**AIM OF THE EXERCISE**
When you write out the records, keep every word exact and drop the pictures.

======== PROVIDED INFORMATION

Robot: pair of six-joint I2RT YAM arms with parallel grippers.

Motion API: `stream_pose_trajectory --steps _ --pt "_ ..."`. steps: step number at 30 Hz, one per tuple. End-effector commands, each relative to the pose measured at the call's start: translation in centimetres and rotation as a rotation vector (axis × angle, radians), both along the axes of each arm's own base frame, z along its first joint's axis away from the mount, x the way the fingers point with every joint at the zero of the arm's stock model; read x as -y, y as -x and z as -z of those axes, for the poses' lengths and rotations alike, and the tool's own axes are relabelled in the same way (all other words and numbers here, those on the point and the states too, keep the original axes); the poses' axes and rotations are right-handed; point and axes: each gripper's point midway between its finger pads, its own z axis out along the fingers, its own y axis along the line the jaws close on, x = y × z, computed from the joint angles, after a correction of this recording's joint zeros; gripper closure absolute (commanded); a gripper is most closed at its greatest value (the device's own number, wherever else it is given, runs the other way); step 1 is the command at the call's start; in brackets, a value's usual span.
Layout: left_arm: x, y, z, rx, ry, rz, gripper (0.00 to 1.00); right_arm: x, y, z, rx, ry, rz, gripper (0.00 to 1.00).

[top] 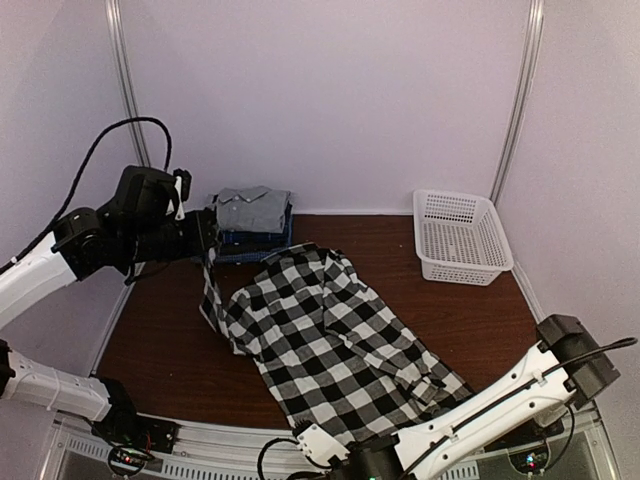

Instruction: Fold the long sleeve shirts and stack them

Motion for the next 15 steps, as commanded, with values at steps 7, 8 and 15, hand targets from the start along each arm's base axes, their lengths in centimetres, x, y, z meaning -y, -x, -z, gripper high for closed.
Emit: stream_pose_trajectory --steps 7,8,15 --pt "1.6 -3.9 -7.3 0.17 0.014 -0.023 1.0 1.3 -2.0 -6.1 -0.096 -0.271 0.099 1.0" --pt "2.1 -4.3 -7.4 0.174 0.018 -0.015 1.0 1.5 -2.4 -6.4 -0.1 -0.282 0.108 1.0" --pt "6.5 -7.8 -9.6 0.232 0.044 0.05 1.0 4.8 -6.0 -7.6 -0.115 -0.336 0.201 1.0"
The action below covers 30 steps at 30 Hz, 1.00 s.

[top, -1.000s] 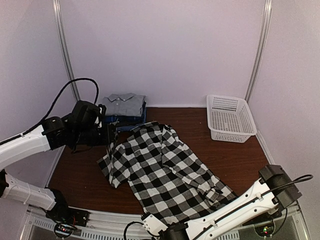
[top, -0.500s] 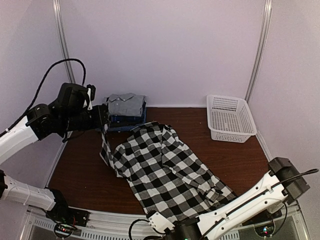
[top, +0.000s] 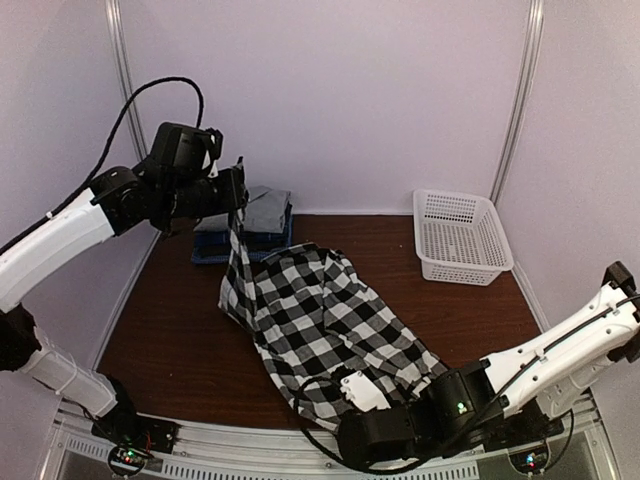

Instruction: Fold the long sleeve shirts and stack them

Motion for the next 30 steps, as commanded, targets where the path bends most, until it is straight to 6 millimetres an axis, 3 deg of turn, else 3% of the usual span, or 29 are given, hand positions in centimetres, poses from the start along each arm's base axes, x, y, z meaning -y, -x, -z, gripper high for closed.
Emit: stream_pose_trajectory --steps 1,9,13,16,24,30 --pt "3.1 -2.8 -4.4 0.125 0.07 0.057 1.0 2.7 -2.6 -0.1 -0.02 -0.028 0.09 1.0" --pt "8.6 -8.6 -4.1 0.136 0.072 0.102 1.0 8.7 -6.0 2.9 -0.054 -0.015 0.224 1.0" --pt "11.0 -11.1 -3.8 0.147 0.081 0.144 1.0 10.4 -6.4 4.5 -0.062 0.014 0.245 1.0" --pt "13.1 -12.5 -2.4 0.135 0.084 0.18 1.0 11.0 -6.5 5.7 -0.071 0.034 0.254 1.0" --pt "16.3 -13.8 0.4 0.108 0.133 0.254 1.0 12.2 -6.3 7.1 -0.09 0.075 0.27 1.0" --pt "16.9 -14.4 0.6 0.122 0.147 0.256 1.0 13.4 -6.3 6.7 -0.088 0.073 0.301 1.0"
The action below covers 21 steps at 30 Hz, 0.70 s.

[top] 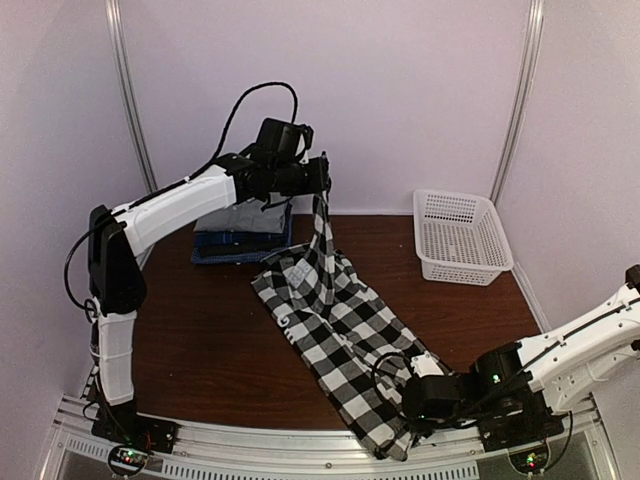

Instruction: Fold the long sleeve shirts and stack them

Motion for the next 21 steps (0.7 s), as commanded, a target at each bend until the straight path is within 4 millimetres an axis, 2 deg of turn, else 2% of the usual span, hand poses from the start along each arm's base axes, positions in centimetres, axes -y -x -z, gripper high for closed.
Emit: stream_pose_trajectory --steps 1,15,19,21 --pt "0.8 -0.9 -4.2 0.103 0.098 0.011 1.0 1.0 -0.1 -0.5 0.003 -0.016 0.032 1.0" --pt "1.5 -1.0 -4.7 0.112 0.121 0.036 1.0 1.8 1.3 1.4 -0.035 -0.004 0.045 1.0" --pt "1.7 -1.1 -3.9 0.1 0.114 0.047 1.0 1.7 1.1 1.3 -0.023 -0.001 0.048 0.99" --pt "1.9 -1.0 -3.2 0.087 0.106 0.057 1.0 1.4 1.0 1.0 -0.014 0.0 0.046 0.96"
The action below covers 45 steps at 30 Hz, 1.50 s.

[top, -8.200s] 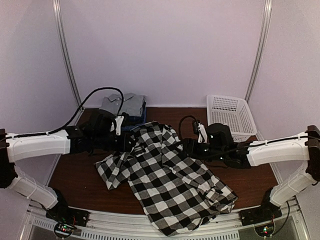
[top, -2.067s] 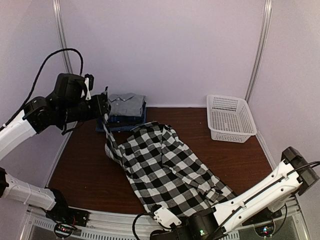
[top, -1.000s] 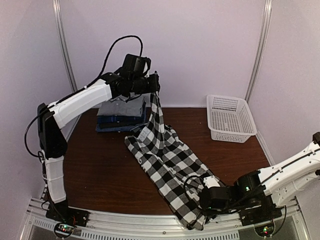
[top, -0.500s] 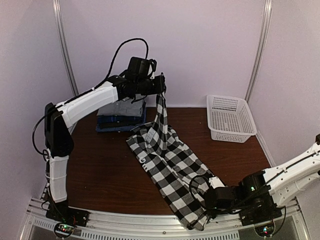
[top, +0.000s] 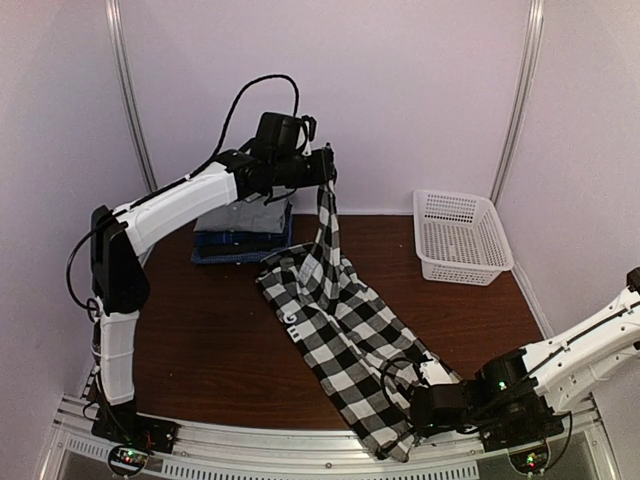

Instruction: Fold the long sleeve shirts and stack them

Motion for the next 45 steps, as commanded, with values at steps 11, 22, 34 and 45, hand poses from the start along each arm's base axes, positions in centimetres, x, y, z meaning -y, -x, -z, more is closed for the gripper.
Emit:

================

**EXERCISE ANSWER**
Robot: pair of six-joint I2RT YAM arms with parallel grippers.

Motion API: `stream_pose_trajectory --steps _ --pt "_ ..."`. steps: step number at 30 Hz, one per tuple. End-effector commands, each relative to the pose measured at the call's start: translation in centimetres and rotation as a rotation vector (axis × angle, radians), both along the axes of each arm's own base frame, z along its first joint's axis away from the mount, x the way the fingers point with every joint at the zero of the arm's stock model; read x as -y, y as -x and z as -z of those axes, for the poses' lengths and rotations alike, and the tool's own axes are relabelled in the same way (all other words and numbers here, those on the point and the states too, keep the original axes); the poses' axes and rotations are right-handed; point and axes: each gripper's point midway between its finger pads, its own z axis out along the fingers, its own y axis along the line the jaws close on, x = y × z, computed from the joint angles, after a correction of this recording's joint zeros; gripper closure absolute (commanded); a gripper is most closed at its greatest value (the device's own number, wherever else it is given, runs the other way); step 1 is the command at the call's start; in brackets, a value's usual span.
Layout: left_arm: x, y, z, rx, ry, rz, gripper (0.00 to 1.00); right_arm: x, y, z, rx, ry, rz, gripper (0.00 to 1.00).

[top] 

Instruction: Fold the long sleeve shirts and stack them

Motion for the next 15 steps, as commanded, with values at steps 7, 8 and 15, hand targets from the start along each arm's base axes, their lengths in centimetres, x, y, z meaning -y, -x, -z, gripper high for closed.
Emit: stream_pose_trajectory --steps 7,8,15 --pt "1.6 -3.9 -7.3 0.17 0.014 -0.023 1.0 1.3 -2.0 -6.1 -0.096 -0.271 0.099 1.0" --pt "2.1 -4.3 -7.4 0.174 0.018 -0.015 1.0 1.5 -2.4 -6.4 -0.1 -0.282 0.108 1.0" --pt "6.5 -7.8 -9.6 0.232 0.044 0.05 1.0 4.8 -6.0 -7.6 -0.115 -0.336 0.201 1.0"
The action below covers 30 steps at 30 Hz, 1.00 s.

[top, -1.000s] 
[top, -0.500s] 
[top, +0.000s] 

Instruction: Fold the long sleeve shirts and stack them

Motion for the next 30 steps, as commanded, targets where the path bends most, until it is straight to 6 millimetres an axis, 3 deg of turn, else 3% of the usual span, or 29 are given, hand positions in centimetres, poses from the start along each arm's base axes, x, y, z meaning -y, -x, -z, gripper high for closed.
Emit: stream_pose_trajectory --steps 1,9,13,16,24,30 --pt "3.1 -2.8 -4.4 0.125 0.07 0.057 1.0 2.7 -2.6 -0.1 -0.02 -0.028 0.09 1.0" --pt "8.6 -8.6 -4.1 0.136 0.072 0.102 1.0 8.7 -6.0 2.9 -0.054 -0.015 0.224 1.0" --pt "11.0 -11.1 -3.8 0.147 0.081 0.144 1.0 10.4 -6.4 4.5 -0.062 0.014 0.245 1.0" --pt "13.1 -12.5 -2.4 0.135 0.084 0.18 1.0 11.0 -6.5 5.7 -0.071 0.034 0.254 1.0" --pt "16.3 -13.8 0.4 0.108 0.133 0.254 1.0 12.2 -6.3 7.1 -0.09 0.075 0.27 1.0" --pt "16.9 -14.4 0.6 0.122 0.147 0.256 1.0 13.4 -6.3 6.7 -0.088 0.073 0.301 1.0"
The action below covers 21 steps at 30 Hz, 0.70 s.

[top] 

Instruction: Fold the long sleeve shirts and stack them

Motion for the next 21 steps (0.7 s), as commanded, a target at each bend until the straight path is within 4 millimetres an axis, 2 deg of turn, else 2% of the usual span, hand poses from the start along each arm's base axes, positions in centimetres, axes -y -x -z, gripper high for closed.
Emit: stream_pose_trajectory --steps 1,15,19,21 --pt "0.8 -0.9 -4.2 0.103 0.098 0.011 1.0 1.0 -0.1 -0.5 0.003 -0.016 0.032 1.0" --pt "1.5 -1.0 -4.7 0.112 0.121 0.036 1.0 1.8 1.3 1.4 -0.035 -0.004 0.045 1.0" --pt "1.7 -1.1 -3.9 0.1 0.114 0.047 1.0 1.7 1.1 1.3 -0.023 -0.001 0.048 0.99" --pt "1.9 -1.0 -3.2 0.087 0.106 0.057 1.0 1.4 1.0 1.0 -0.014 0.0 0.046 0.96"
The action below covers 45 steps at 30 Hz, 1.50 s.

[top, -8.200s] 
[top, -2.067s] 
[top, -1.000s] 
[top, -0.500s] 
[top, +0.000s] 

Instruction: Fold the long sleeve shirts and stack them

Motion for the next 45 steps, as commanded, with values at steps 11, 22, 34 and 45, hand poses from the start along each arm's base axes, positions in centimetres, x, y, z meaning -y, -x, -z, more is closed for the gripper.
Emit:

The exercise requires no additional answer.